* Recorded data
*** Begin section ***
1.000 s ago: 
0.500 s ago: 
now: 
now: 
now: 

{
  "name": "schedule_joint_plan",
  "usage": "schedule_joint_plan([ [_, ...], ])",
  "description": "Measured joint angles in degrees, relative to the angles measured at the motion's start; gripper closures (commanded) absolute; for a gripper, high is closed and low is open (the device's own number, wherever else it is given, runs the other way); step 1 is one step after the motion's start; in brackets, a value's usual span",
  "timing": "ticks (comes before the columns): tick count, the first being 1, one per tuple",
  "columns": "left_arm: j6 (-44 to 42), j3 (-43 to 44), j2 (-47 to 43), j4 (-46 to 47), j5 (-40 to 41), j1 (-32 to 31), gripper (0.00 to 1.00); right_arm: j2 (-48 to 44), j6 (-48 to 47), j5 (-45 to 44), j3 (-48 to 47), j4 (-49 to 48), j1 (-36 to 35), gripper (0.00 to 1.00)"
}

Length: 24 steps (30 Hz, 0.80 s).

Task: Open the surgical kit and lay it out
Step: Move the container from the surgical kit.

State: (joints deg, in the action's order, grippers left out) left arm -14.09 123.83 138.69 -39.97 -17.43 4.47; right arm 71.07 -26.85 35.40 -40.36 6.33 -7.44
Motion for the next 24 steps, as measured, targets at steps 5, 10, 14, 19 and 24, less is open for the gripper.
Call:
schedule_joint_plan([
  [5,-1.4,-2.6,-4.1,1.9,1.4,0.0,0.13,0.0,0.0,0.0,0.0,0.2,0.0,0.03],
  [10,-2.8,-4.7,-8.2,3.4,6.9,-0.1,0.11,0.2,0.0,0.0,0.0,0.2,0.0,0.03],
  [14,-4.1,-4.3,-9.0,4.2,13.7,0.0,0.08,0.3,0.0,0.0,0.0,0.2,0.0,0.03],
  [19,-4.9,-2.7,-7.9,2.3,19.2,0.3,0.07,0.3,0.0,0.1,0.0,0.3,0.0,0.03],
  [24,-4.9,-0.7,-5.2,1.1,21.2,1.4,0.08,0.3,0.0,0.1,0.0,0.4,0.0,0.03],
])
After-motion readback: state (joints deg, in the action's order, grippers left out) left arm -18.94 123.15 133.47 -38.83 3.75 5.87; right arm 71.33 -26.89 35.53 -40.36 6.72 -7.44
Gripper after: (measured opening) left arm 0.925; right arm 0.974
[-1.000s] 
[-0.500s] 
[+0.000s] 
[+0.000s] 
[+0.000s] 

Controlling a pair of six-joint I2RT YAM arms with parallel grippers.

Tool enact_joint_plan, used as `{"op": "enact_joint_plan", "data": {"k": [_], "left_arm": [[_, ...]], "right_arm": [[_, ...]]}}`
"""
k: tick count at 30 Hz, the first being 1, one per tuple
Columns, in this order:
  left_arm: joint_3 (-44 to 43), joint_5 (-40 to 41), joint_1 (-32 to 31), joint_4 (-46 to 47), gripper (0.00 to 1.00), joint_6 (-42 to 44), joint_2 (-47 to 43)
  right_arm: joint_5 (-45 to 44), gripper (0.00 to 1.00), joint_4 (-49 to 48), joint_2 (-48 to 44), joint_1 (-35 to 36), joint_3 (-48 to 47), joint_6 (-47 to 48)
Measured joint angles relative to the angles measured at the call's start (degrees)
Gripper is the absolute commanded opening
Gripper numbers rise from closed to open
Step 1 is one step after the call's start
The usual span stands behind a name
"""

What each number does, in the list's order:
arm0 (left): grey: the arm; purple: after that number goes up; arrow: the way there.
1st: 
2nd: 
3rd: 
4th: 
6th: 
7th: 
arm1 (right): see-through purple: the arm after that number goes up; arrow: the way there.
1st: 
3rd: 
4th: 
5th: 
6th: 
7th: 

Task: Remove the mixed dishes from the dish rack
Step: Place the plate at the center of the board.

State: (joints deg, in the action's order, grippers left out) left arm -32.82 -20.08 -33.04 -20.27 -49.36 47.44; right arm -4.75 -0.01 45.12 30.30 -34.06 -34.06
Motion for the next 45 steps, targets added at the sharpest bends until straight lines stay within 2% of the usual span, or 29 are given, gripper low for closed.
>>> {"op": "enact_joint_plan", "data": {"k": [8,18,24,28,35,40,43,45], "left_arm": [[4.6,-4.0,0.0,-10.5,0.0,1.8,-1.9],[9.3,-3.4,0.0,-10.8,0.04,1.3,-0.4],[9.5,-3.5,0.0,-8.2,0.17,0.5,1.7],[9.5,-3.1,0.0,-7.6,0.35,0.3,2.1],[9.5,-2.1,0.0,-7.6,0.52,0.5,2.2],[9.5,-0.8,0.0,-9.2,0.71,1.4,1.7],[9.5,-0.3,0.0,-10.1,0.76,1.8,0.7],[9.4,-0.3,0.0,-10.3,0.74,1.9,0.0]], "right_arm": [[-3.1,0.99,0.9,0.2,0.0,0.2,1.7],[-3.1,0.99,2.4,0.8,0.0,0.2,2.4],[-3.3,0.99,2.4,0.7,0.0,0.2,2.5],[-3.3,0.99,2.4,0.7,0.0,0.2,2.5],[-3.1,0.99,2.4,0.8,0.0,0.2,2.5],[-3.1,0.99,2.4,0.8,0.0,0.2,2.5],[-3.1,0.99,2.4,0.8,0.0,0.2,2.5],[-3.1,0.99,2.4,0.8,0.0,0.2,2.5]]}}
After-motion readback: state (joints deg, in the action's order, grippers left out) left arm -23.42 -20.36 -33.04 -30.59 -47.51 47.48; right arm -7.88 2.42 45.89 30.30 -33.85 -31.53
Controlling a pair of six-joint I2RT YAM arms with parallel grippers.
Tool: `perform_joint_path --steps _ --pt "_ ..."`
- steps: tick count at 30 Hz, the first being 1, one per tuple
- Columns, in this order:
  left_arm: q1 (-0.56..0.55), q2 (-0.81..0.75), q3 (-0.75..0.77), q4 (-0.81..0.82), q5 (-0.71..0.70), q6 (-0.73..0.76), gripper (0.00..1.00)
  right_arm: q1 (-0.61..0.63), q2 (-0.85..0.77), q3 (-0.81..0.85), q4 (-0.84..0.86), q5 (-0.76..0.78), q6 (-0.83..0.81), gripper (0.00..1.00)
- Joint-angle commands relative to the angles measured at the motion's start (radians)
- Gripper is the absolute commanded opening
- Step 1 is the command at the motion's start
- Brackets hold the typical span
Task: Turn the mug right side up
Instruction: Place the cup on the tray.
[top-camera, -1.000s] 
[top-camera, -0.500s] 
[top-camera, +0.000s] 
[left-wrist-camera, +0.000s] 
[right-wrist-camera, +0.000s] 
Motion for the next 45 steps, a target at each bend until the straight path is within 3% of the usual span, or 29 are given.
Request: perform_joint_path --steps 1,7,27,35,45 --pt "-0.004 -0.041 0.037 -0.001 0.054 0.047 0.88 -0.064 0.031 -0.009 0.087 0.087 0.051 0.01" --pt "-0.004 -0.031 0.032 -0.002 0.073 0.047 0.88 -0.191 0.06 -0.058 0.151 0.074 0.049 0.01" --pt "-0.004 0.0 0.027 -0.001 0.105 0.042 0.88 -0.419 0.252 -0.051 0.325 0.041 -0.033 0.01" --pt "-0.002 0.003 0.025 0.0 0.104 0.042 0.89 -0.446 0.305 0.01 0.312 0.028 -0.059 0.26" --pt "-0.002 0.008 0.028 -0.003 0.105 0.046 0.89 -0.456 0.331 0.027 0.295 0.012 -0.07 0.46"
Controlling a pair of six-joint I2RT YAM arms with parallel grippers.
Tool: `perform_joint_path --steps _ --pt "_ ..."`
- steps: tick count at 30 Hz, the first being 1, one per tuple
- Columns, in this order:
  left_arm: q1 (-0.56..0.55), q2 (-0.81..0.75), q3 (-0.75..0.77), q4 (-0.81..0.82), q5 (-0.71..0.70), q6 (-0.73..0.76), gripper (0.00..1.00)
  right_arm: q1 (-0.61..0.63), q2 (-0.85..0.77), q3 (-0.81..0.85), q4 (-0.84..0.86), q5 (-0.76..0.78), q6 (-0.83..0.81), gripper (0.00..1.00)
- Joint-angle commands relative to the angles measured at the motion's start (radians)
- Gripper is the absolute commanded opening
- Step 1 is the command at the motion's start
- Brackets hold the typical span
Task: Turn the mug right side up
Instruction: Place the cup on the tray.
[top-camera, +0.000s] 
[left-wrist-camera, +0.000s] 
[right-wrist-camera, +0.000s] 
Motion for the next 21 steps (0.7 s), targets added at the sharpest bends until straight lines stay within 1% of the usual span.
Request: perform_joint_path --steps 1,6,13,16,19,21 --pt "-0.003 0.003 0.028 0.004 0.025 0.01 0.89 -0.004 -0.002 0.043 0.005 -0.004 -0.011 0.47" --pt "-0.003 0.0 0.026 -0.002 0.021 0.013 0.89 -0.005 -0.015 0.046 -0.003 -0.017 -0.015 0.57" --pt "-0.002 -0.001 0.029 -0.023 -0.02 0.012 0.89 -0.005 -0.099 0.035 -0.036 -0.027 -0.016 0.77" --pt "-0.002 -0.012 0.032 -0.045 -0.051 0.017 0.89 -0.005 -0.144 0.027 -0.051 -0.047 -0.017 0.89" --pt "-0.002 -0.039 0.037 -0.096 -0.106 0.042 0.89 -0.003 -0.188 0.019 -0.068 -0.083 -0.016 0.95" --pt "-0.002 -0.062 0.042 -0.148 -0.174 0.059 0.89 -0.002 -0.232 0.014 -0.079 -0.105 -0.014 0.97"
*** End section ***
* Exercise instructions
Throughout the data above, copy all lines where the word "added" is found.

* Expected output
Motion for the next 45 steps, targets added at the sharpest bends until straight lines stay within 2% of the usual span, or 29 are given, gripper low for closed.
Motion for the next 21 steps (0.7 s), targets added at the sharpest bends until straight lines stay within 1% of the usual span.

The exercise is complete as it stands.